Print all of the data exactly, with no line missing.
INPUT DATA START
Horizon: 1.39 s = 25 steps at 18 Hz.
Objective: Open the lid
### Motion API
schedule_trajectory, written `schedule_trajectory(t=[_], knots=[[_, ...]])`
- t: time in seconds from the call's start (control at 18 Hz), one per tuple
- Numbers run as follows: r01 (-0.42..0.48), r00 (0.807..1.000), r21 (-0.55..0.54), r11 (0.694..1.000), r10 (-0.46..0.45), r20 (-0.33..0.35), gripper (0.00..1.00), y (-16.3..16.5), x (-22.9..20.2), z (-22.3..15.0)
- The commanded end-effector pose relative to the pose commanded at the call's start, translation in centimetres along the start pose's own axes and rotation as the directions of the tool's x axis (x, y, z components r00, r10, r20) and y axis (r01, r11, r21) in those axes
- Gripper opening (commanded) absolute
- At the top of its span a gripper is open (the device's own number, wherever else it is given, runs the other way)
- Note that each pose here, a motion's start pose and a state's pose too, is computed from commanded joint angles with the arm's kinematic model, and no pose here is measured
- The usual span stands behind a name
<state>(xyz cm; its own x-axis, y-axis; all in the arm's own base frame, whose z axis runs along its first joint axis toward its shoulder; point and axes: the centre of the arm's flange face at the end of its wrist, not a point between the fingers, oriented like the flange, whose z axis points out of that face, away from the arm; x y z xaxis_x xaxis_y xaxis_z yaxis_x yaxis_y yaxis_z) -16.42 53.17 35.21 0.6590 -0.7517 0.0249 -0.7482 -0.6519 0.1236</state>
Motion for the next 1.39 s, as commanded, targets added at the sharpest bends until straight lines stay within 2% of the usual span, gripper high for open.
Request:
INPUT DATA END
_SOLUTION TO THE EXERCISE_
Horizon: 1.39 s = 25 steps at 18 Hz.
Objective: Open the lid
### Motion API
schedule_trajectory, written `schedule_trajectory(t=[_], knots=[[_, ...]])`
- t: time in seconds from the call's start (control at 18 Hz), one per tuple
- Numbers run as follows: r01 (-0.42..0.48), r00 (0.807..1.000), r21 (-0.55..0.54), r11 (0.694..1.000), r10 (-0.46..0.45), r20 (-0.33..0.35), gripper (0.00..1.00), y (-16.3..16.5), x (-22.9..20.2), z (-22.3..15.0)
- The commanded end-effector pose relative to the pose commanded at the call's start, translation in centimetres along the start pose's own axes and rotation as the directions of the tool's x axis (x, y, z components r00, r10, r20) and y axis (r01, r11, r21) in those axes
- Gripper opening (commanded) absolute
- At the top of its span a gripper is open (the device's own number, wherever else it is given, runs the other way)
- Note that each pose here, a motion's start pose and a state's pose too, is computed from commanded joint angles with the arm's kinematic model, and no pose here is measured
- The usual span stands behind a name
<state>(xyz cm; its own x-axis, y-axis; all in the arm's own base frame, whose z axis runs along its first joint axis toward its shoulder; point and axes: the centre of the arm's flange face at the end of its wrist, not a point between the fingers, oriented like the flange, whose z axis points out of that face, away from the arm; x y z xaxis_x xaxis_y xaxis_z yaxis_x yaxis_y yaxis_z) -16.42 53.17 35.21 0.6590 -0.7517 0.0249 -0.7482 -0.6519 0.1236</state>
Motion for the next 1.39 s, as commanded, targets added at the sharpest bends until straight lines stay within 2% of the usual span, gripper high for open.
Request:

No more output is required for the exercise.